Generations of past owners gather a historic home
Published 8:14 pm Thursday, August 3, 2017
Every home has a history, but so rarely is a history on display as it was at the Moss House in Washington last week.
Generations of Moss House owners and family members gathered in the circa 1902 home as guests of the current owners, Jeff Furst and Linda Harrington. It was a chance encounter that brought them all together — a knock on a door and a father’s request to show his son the home where he grew up.
“It all started about three months ago when this guy came to our door and knocked on it, and it turned out to be Lee Phillips and his son, Carson,” Furst said.
The father and son were in town from Greensboro to visit family and, under the impression the home was still the bed and breakfast it had been for two decades, they decided to stop. Though the home became a private residence last year when former innkeepers Beckie and Scott Sipprell sold it to Furst and Harrington, Furst was more than happy to facilitate Lee Phillips walk down memory lane.
“He was very hospitable and invited us in,” Lee Phillips said.
“We just had a nice visit,” Furst said.
When it came out that the extended Phillips family would all be in town for a reunion in late July, Furst invited the entire crew to come over to see the house. Later, Harrington suggested they invite all the past owners over. And they did. On July 28, past owners converged on the Van Norden Street home: Preston and Miriam Phillips, their four children, several grandchildren and cousins; the Sipprells, Johanna and Leonard Hubers, who initially turned the home into the Moss House Bed & Breakfast; Derris and Bettie Bonner Bradshaw, granddaughter of the home’s builder, Frank A. Moss, and mother of Mary Havens Cooper-Willis, who also owned Moss House Bed & Breakfast in the early 2000s.
History was shared freely as they wandered through the house, pointing out changes and what remained the same since each owner’s tenure there.
“The biggest thing I learned is how much impact different people who owned the house have had on it,” Furst said. “I had no idea how much heart and soul has been put into this house. It’s awesome. It kind of takes my breath away to think of how much people have put into this house.”
Preston Phillips was the one credited with saving the house. In the late 1970s, the Moss House was dilapidated, on the verge of being torn down by the city. He, his wife Miriam and their combined family of four children were living in a 1,200-square foot house and needed more space. They decided to take a risk, swooped the property up for next to nothing, and Preston Phillips, with the help of the family, spent the next year gutting the house.

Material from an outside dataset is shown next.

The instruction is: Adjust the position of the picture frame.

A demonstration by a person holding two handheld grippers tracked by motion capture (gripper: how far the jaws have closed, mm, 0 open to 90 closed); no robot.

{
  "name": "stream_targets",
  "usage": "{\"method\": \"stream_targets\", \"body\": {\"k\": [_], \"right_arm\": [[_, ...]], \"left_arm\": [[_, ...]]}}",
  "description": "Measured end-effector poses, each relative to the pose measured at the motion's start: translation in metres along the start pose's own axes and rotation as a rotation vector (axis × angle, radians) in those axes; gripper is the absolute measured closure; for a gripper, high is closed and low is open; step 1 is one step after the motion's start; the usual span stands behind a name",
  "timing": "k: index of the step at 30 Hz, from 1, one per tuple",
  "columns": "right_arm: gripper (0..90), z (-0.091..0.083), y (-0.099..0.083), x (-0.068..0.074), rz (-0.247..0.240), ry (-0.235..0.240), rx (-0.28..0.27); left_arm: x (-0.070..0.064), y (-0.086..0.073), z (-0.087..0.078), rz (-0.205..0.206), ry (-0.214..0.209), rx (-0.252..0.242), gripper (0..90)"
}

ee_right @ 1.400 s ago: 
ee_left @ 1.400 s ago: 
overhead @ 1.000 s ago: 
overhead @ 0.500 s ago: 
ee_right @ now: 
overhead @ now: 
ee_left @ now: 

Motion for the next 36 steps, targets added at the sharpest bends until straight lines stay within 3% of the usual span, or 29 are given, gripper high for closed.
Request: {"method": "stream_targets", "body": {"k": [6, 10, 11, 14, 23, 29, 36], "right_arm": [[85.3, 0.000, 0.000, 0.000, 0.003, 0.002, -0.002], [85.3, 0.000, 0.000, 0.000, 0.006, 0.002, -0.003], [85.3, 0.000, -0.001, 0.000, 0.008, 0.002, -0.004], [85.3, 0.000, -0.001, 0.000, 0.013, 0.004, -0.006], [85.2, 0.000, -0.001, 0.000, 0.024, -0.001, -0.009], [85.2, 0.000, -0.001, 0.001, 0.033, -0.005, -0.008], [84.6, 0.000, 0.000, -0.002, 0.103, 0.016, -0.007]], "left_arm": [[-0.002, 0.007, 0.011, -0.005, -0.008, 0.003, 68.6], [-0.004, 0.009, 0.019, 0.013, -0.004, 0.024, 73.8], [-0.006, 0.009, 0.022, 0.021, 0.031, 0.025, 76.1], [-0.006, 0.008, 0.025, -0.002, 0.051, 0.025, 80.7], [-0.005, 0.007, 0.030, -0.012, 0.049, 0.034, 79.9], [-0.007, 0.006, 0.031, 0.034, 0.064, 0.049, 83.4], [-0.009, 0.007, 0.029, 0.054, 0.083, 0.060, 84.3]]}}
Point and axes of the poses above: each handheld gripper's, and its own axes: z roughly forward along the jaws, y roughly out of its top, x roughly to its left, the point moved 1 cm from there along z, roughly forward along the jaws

“Dad worked at National Spinning, and he would go after work and work on the house until 11. We hardly saw him. Then we all worked on it on the weekends,” Lee Phillips said. “It was a family effort. We all worked together.”
“We had a good time putting this house back together, because we pulled it completely apart,” Preston Phillips laughed.
The restoration included removing all the plaster walls in the house and sanding hardwood floors that were bowed from disuse, pumping insulation into exterior walls and removing radiator heat supplied by a coal-fired boiler in the basement, among many other tasks.
“Bottom line — we worked our tails off, but spent the next few years in what was very probably the most enjoyable time of our lives. The proximity to town. The access to the river. The library and the neighbors — it was wonderful,” Preston Phillips wrote in an email to Furst.
The biggest find, however, came when then 9-year-old Lee Phillips made a discovery in the attic while exploring: an intact, ornate Victorian mantle.
“We were told that it came from a fantastically beautiful quintessential Victorian house facing the waterfront and would have been the third house down Van Norden from where you are,” Preston Phillips wrote. “I could not believe that it was torn down and turned into a vacant lot.”
The house he referenced was the Fowle House, once described as an archetype of southern Victorian architecture. The Phillips would replace a brick mantle in the dining room with the mantle from the long-demolished house.
While there have been cosmetic changes to the Moss House through the years, ultimately it still felt like home to those visiting.
“It was wonderful. I didn’t realize there would be so much emotion attached to the house,” Furst said. “This house is part of who they are. It just feels like it’s more than just a house for the people who lived here.”
Furst said he was happy to have facilitated the gathering of past Moss House owners and sharing such a personal, positive experience with them all. Hearing the stories of past family adventures and the dedication each had to its care made an impact, he said.
“It makes me want to keep the house up — I’ll tell you that,” Furst laughed. “Makes me feel like somebody passed the ball to me, and I don’t want to drop it.”